**PROBLEM DESCRIPTION**
Identify all lines below that hold "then" and collect them.
:: INFORMATION PROVIDED ::
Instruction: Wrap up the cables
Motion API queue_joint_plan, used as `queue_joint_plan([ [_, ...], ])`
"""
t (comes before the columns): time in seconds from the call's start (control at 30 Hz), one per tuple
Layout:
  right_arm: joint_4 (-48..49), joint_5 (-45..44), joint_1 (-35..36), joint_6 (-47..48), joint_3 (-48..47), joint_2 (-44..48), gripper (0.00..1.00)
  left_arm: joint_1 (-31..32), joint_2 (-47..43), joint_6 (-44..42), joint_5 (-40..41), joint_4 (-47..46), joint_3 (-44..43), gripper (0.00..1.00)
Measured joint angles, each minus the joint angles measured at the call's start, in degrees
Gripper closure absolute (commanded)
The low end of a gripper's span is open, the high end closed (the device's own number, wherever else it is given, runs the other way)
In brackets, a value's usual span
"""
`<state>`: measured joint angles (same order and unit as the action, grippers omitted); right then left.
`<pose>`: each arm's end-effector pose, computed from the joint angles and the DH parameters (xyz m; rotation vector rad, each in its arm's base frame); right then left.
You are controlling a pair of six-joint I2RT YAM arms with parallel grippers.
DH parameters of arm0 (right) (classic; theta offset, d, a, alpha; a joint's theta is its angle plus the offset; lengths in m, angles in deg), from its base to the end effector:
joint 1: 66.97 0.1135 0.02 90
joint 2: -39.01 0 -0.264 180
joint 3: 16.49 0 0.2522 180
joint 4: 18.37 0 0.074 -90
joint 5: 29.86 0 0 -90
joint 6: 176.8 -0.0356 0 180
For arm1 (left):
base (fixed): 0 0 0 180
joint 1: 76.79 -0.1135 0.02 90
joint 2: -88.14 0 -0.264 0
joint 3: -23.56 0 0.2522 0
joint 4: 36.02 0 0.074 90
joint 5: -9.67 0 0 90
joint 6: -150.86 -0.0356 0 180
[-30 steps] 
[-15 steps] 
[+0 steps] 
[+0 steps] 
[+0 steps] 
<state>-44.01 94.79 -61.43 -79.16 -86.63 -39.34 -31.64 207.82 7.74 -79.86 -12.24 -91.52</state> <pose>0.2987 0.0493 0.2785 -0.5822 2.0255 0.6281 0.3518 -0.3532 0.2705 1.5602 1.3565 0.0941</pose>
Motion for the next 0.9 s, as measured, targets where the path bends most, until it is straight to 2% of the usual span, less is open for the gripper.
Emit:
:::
**EXERCISE RESPONSE**
`<state>`: measured joint angles (same order and unit as the action, grippers omitted); right then left.
`<pose>`: each arm's end-effector pose, computed from the joint angles and the DH parameters (xyz m; rotation vector rad, each in its arm's base frame); right then left.

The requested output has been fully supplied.